- **ABOUT THIS TASK**
Would you write out, word for word, each line of the records below from the top through the one holding "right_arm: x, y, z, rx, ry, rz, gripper"?
_ _ _ _
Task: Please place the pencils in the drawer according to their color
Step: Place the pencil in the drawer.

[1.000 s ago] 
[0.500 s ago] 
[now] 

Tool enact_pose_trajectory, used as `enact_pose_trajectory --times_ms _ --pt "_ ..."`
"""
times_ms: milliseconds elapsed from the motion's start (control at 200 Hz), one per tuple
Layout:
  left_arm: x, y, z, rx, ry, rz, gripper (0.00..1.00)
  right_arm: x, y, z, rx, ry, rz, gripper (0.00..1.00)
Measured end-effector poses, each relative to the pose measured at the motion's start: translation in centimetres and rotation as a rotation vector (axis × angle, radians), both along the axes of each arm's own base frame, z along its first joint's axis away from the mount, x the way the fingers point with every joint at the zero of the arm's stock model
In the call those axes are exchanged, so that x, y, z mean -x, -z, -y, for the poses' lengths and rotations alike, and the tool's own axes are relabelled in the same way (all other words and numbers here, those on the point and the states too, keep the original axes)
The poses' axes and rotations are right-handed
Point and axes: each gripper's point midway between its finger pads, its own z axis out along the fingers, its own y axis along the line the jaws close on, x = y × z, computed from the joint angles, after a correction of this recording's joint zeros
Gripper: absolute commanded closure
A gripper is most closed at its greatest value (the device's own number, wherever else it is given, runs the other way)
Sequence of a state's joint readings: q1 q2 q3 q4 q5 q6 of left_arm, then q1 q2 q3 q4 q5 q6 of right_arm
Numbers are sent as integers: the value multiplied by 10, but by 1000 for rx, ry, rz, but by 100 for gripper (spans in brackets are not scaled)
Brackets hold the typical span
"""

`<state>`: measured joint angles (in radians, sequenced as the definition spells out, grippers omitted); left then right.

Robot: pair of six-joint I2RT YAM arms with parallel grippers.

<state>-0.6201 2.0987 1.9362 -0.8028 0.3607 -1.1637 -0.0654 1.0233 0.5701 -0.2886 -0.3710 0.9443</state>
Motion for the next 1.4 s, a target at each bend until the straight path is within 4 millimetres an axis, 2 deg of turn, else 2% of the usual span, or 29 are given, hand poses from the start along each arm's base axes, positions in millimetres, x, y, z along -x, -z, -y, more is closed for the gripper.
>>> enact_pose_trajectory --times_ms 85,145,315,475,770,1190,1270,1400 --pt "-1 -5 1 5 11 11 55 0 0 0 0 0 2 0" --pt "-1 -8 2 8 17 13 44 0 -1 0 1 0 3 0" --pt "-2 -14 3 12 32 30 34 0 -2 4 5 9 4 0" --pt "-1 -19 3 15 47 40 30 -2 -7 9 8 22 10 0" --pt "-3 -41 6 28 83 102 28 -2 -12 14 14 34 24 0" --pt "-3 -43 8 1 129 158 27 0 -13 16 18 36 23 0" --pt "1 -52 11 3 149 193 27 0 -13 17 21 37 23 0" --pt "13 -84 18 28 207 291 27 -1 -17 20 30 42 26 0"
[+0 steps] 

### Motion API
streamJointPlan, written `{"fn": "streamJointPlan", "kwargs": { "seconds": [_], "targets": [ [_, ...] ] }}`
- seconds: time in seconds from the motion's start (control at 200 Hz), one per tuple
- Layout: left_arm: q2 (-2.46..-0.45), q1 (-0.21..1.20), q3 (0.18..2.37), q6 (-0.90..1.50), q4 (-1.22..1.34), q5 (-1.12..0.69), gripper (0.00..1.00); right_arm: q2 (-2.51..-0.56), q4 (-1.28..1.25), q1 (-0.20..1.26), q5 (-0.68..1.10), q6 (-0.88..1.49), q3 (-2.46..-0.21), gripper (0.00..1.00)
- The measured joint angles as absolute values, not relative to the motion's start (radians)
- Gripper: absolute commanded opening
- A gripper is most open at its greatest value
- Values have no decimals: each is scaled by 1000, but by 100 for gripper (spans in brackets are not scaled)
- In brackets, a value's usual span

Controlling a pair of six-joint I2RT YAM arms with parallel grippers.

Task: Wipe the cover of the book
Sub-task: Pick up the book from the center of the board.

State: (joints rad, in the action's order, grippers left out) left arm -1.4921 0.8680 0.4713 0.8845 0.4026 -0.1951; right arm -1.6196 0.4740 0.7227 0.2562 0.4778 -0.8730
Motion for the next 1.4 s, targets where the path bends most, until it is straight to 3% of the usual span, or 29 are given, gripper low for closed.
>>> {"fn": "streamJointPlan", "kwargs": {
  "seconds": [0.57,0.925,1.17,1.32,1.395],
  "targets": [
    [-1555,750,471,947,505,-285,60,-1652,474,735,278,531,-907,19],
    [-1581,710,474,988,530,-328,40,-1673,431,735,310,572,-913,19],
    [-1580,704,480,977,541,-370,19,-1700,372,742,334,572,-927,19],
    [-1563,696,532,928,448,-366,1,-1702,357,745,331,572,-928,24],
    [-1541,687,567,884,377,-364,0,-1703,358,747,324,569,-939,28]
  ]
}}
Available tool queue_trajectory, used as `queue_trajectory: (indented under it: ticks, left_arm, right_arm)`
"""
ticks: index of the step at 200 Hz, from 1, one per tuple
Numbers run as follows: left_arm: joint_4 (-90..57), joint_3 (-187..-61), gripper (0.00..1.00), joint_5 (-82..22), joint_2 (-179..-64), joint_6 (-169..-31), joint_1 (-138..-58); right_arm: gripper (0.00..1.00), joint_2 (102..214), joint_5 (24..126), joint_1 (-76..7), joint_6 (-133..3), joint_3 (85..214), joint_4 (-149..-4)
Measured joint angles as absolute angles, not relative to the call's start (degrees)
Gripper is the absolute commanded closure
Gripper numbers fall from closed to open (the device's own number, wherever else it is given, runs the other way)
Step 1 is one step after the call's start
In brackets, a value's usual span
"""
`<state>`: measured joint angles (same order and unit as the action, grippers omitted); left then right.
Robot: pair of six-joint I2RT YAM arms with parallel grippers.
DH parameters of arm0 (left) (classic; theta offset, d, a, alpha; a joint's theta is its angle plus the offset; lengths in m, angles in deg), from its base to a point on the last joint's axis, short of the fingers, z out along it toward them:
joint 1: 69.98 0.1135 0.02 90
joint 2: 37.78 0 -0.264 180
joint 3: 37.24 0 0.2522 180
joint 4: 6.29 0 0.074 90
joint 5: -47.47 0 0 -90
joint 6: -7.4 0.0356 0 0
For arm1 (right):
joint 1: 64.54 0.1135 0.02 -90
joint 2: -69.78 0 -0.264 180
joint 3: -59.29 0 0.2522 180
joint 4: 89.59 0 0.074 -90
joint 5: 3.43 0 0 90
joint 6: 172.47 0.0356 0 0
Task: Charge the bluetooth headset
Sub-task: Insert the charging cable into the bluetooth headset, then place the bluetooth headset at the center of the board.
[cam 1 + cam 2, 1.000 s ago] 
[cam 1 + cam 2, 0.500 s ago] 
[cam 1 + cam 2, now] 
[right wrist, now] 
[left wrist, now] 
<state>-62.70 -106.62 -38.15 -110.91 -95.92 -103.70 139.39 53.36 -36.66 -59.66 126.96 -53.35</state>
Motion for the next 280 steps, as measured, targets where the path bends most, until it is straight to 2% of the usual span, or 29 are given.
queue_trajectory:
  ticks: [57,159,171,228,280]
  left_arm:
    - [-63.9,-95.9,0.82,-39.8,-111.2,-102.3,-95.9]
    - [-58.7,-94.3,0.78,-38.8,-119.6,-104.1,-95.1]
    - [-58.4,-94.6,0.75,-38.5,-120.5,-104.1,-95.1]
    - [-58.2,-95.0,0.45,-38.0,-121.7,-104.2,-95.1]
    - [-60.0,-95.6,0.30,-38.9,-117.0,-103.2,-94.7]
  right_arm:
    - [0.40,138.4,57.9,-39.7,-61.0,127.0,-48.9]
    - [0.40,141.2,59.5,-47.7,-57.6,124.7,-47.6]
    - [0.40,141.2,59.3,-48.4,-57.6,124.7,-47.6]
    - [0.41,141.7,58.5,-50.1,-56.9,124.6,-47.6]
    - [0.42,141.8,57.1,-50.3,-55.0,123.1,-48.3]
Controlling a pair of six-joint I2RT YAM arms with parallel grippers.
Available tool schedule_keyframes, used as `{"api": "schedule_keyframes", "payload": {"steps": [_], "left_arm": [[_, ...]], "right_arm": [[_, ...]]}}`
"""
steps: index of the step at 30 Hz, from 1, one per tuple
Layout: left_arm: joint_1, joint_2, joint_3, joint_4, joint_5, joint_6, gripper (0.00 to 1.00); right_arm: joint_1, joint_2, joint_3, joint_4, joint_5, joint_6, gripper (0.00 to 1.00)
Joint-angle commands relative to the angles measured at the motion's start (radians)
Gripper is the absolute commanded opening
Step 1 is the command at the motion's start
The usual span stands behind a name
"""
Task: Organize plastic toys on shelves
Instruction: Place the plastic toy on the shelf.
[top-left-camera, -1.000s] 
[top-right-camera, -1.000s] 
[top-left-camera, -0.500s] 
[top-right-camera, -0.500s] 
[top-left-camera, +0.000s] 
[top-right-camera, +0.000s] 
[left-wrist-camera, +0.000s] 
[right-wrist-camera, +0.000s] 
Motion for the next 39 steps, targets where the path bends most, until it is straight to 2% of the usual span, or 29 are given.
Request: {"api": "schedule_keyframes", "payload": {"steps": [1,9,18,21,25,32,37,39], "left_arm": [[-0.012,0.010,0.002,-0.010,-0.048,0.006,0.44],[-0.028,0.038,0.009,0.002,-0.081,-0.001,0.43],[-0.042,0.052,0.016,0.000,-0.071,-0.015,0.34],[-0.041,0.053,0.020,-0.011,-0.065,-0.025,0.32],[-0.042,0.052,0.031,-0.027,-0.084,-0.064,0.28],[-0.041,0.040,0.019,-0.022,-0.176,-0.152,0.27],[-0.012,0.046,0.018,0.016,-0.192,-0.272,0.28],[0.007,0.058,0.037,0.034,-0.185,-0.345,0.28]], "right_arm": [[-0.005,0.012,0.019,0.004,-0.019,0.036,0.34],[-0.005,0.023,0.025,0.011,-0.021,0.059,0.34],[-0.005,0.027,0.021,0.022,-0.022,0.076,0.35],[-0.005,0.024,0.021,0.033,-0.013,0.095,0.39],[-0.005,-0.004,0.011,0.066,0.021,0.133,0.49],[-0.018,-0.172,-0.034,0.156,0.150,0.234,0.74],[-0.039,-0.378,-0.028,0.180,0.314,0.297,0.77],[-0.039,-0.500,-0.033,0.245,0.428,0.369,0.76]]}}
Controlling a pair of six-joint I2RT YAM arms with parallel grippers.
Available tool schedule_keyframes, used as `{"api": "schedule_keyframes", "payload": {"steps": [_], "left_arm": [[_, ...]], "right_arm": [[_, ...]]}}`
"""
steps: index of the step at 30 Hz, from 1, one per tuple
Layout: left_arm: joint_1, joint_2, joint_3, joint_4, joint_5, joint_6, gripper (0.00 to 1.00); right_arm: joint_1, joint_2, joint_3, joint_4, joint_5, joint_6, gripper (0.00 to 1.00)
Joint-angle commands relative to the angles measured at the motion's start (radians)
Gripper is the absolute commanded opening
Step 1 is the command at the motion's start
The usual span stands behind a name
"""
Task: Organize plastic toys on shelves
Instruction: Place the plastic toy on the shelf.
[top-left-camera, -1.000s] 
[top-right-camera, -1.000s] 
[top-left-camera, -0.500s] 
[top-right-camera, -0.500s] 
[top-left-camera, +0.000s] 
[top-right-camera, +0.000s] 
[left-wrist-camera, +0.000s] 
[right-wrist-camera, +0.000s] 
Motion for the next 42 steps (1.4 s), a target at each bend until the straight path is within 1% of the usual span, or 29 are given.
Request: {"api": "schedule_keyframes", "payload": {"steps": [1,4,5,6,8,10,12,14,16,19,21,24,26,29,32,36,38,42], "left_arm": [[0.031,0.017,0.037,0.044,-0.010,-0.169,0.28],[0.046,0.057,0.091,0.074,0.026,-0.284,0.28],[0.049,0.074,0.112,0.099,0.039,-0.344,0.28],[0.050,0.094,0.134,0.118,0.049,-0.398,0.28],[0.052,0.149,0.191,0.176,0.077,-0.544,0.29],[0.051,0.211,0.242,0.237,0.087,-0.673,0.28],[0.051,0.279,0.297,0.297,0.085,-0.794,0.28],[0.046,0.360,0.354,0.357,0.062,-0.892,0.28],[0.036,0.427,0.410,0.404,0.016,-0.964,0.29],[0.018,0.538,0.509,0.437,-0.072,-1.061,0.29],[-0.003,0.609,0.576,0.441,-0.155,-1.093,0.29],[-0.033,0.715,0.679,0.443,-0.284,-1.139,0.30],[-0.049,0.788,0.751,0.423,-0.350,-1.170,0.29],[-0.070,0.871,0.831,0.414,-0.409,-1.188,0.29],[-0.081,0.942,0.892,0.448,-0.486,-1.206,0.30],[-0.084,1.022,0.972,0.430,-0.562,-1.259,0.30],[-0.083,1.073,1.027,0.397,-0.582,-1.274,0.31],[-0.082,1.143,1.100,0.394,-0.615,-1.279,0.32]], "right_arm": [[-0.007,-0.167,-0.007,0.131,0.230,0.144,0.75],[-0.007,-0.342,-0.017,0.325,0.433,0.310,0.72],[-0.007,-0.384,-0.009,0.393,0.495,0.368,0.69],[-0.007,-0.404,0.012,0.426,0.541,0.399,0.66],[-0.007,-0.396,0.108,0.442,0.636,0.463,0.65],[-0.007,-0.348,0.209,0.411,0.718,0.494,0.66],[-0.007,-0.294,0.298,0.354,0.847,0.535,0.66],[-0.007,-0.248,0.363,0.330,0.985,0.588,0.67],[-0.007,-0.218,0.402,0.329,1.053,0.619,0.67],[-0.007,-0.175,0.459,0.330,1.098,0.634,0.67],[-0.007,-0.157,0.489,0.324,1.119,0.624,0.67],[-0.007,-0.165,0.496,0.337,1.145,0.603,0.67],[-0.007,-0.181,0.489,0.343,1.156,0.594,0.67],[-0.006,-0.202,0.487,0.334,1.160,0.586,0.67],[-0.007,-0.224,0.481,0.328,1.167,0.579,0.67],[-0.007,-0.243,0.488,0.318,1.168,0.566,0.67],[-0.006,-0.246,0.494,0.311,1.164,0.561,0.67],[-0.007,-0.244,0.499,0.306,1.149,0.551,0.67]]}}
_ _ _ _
- **THE COMPLETED TASK**
Task: Please place the pencils in the drawer according to their color
Step: Place the pencil in the drawer.

[1.000 s ago] 
[0.500 s ago] 
[now] 

Tool enact_pose_trajectory, used as `enact_pose_trajectory --times_ms _ --pt "_ ..."`
"""
times_ms: milliseconds elapsed from the motion's start (control at 200 Hz), one per tuple
Layout:
  left_arm: x, y, z, rx, ry, rz, gripper (0.00..1.00)
  right_arm: x, y, z, rx, ry, rz, gripper (0.00..1.00)

With this, the exercise has been completed.